| Exercise requirements |
When you reach the line that contains "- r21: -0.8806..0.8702" in the data below, start reproducing lines exactly, and stop after the line that contains "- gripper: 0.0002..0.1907".

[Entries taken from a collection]
★ ★ ★ ★ ★ ★ ★
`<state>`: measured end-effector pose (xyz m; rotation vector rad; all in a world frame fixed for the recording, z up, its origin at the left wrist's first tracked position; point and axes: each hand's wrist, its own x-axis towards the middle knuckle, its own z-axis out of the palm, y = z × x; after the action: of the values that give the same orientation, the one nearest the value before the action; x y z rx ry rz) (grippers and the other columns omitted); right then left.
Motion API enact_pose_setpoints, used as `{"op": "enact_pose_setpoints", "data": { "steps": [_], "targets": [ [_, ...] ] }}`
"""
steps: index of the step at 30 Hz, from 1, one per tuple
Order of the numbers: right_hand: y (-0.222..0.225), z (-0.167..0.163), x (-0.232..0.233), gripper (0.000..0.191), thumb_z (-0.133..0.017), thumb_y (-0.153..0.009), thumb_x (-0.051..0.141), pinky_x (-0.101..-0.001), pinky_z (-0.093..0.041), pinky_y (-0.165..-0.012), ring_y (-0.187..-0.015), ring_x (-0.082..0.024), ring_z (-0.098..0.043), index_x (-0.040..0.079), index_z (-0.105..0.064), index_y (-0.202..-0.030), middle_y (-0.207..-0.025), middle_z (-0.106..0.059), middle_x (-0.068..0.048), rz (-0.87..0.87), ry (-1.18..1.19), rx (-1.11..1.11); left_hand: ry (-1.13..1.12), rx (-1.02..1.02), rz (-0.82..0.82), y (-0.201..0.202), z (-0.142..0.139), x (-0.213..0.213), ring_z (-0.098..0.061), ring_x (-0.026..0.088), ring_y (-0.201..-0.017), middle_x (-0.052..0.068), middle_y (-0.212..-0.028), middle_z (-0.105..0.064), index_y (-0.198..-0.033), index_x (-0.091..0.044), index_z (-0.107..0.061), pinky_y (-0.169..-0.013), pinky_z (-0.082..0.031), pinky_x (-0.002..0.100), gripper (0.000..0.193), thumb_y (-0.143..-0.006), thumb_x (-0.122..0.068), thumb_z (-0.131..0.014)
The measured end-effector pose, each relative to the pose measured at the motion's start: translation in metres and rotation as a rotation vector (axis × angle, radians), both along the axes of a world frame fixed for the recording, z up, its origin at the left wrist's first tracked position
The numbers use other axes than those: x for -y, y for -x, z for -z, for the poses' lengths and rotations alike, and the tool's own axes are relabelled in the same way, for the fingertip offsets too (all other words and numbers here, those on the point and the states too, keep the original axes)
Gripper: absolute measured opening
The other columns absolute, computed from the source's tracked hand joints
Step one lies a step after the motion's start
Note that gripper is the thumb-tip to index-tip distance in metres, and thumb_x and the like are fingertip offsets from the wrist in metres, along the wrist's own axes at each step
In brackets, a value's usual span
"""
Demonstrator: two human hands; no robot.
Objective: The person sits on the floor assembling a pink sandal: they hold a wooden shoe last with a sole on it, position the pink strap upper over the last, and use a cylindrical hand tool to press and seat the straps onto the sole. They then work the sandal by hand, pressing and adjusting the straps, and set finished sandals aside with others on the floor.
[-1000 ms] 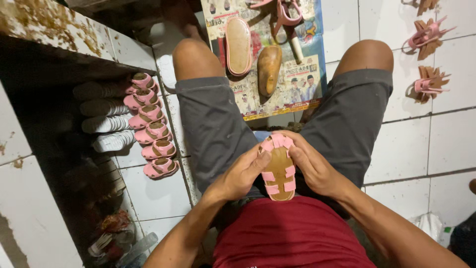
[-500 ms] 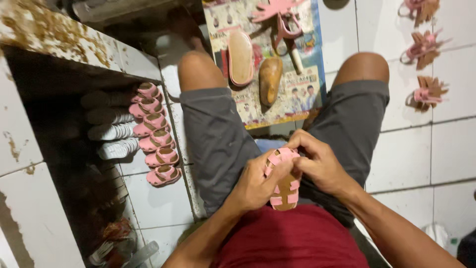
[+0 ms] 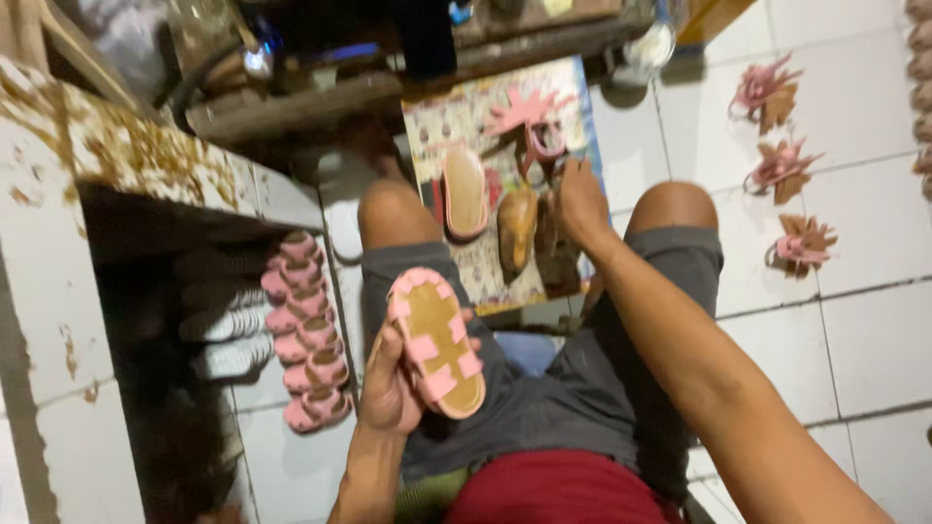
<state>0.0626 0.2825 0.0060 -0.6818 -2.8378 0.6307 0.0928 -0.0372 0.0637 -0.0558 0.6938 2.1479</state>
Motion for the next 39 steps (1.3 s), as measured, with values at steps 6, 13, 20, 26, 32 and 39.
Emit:
{"op": "enact_pose_setpoints", "data": {
  "steps": [6,13,20,26,32,39],
  "targets": [
    [-0.02,-0.004,-0.009,0.052,-0.071,-0.088,0.025,-0.0577,-0.053,-0.075,-0.082,-0.052,-0.066,-0.014,-0.05,-0.116,-0.085,-0.066,-0.034,0.0,0.152,0.296,0.128,-0.059,-0.155,0.016,-0.001,0.001,-0.068,0.029,-0.11,0.019,-0.13,-0.061,-0.151,-0.005,-0.039,-0.089,-0.06,0.049,0.076,-0.094,-0.047,-0.067],
    [-0.101,-0.018,0.013,0.033,-0.047,-0.092,0.013,-0.0294,-0.04,-0.045,-0.054,-0.011,-0.045,0.003,-0.061,-0.12,-0.075,-0.055,-0.003,0.382,1.448,0.093,0.266,-0.276,-0.218,0.062,0.0,-0.013,-0.07,0.024,-0.091,0.016,-0.115,-0.063,-0.148,-0.003,-0.042,-0.076,-0.062,0.038,0.064,-0.1,-0.036,-0.067],
    [-0.124,-0.041,0.046,0.037,-0.042,-0.111,0.032,-0.0271,-0.036,-0.051,-0.056,-0.01,-0.039,0.002,-0.053,-0.13,-0.078,-0.049,-0.002,0.098,2.03,-0.217,0.363,-0.338,-0.158,0.089,0.003,-0.034,-0.07,0.018,-0.088,0.01,-0.112,-0.067,-0.146,-0.002,-0.047,-0.074,-0.063,0.035,0.063,-0.097,-0.033,-0.071],
    [-0.103,-0.046,0.063,0.041,-0.038,-0.112,0.038,-0.0235,-0.035,-0.045,-0.05,-0.007,-0.037,0.006,-0.052,-0.133,-0.081,-0.053,-0.003,0.008,2.112,-0.237,0.431,-0.393,-0.16,0.096,0.01,-0.046,-0.071,0.019,-0.074,0.012,-0.099,-0.07,-0.142,0.0,-0.052,-0.064,-0.062,0.034,0.063,-0.094,-0.035,-0.072],
    [-0.09,-0.047,0.072,0.04,-0.035,-0.115,0.039,-0.0254,-0.036,-0.05,-0.053,-0.008,-0.038,0.005,-0.051,-0.129,-0.085,-0.053,-0.003,0.004,2.262,-0.271,0.422,-0.403,-0.196,0.095,0.015,-0.045,-0.071,0.018,-0.077,0.011,-0.102,-0.071,-0.142,0.002,-0.054,-0.066,-0.063,0.034,0.064,-0.095,-0.038,-0.071],
    [-0.089,-0.038,0.075,0.034,-0.047,-0.11,0.036,-0.0231,-0.037,-0.047,-0.053,-0.007,-0.043,0.008,-0.054,-0.128,-0.087,-0.059,-0.006,-0.004,2.065,-0.35,0.392,-0.37,-0.182,0.097,0.019,-0.046,-0.07,0.019,-0.074,0.012,-0.097,-0.069,-0.141,0.002,-0.056,-0.065,-0.062,0.034,0.062,-0.096,-0.037,-0.072]
  ]
}}
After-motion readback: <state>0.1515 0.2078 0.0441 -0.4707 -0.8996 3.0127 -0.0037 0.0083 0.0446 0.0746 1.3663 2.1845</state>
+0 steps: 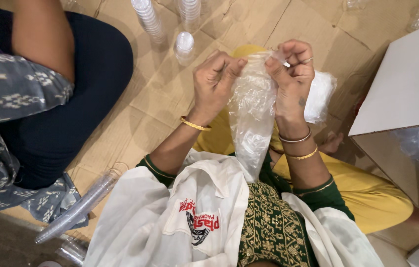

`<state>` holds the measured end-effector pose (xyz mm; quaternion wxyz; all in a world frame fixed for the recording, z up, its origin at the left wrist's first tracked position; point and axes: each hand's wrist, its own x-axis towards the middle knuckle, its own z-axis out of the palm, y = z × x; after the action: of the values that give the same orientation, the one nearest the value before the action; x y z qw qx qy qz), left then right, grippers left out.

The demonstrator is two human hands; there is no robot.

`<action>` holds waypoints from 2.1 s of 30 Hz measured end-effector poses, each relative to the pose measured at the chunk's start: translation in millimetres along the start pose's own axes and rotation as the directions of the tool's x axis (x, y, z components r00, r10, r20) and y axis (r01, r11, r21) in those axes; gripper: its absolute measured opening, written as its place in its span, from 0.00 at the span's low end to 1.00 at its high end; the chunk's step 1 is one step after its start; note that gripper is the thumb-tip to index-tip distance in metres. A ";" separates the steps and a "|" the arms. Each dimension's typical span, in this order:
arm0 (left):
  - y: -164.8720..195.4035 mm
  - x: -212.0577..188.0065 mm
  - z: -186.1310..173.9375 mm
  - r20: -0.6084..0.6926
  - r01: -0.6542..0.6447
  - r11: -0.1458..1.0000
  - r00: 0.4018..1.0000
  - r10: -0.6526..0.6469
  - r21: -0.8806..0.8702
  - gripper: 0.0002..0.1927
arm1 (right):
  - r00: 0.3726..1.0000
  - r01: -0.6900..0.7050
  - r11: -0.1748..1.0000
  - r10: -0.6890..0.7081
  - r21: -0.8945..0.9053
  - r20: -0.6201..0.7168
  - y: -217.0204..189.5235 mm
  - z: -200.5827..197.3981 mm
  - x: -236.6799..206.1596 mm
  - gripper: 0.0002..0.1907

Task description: The person sits on the floor of a packing area and places clear plastic cups one at a time into a clear plastic bag, then ties the bag closed and sets filled bags aside near a cardboard box while other workers handle cups nearby.

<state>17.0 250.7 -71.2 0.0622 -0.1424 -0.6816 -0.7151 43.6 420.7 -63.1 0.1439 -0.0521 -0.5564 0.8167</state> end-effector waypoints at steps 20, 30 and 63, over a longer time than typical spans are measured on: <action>-21.4 -12.6 -50.9 0.384 0.451 0.650 0.888 -0.254 -0.612 0.09 | 0.884 -0.460 0.866 0.427 0.197 0.191 32.0 -26.6 14.7 0.12; -127.4 37.6 -80.3 -0.361 0.142 0.990 0.922 -0.140 -0.020 0.04 | 0.883 0.265 0.582 0.174 -0.769 0.435 139.0 31.6 119.5 0.11; -200.8 80.2 -96.3 -0.441 0.136 0.752 0.870 0.221 0.645 0.48 | 0.970 -0.202 0.978 0.192 0.050 0.150 14.6 -42.0 34.7 0.13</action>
<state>-127.6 176.3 -243.1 0.2963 0.0592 -0.8459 -0.4394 18.3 463.5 -89.7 0.0230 -0.0430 -0.5306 0.8462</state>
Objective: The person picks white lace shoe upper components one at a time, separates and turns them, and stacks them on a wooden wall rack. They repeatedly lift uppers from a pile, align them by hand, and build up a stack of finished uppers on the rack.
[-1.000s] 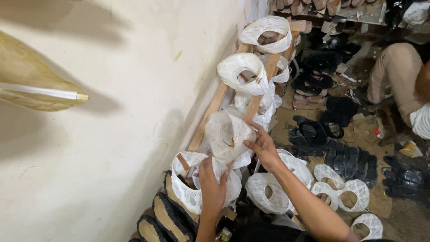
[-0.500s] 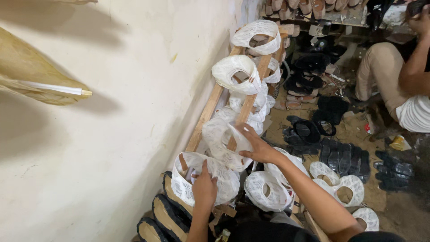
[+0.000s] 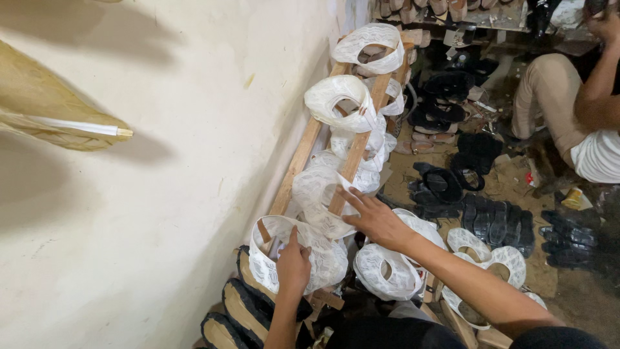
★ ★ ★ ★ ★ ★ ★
| Output below |
  - r21: -0.8806..0.8702
  - gripper: 0.0002..0.1927
arm1 (right):
  - r00: 0.3726..1.0000
  - r01: -0.6900..0.7050
  - r11: -0.1748..1.0000
  - r10: -0.6890..0.7081
  - r21: -0.8945..0.9053
  - r20: -0.6201..0.7168
  - y: -217.0204..189.5235 mm
  - z: -200.5827..197.3981 mm
  - x: -236.6799..206.1596 mm
  - gripper: 0.0002..0.1907

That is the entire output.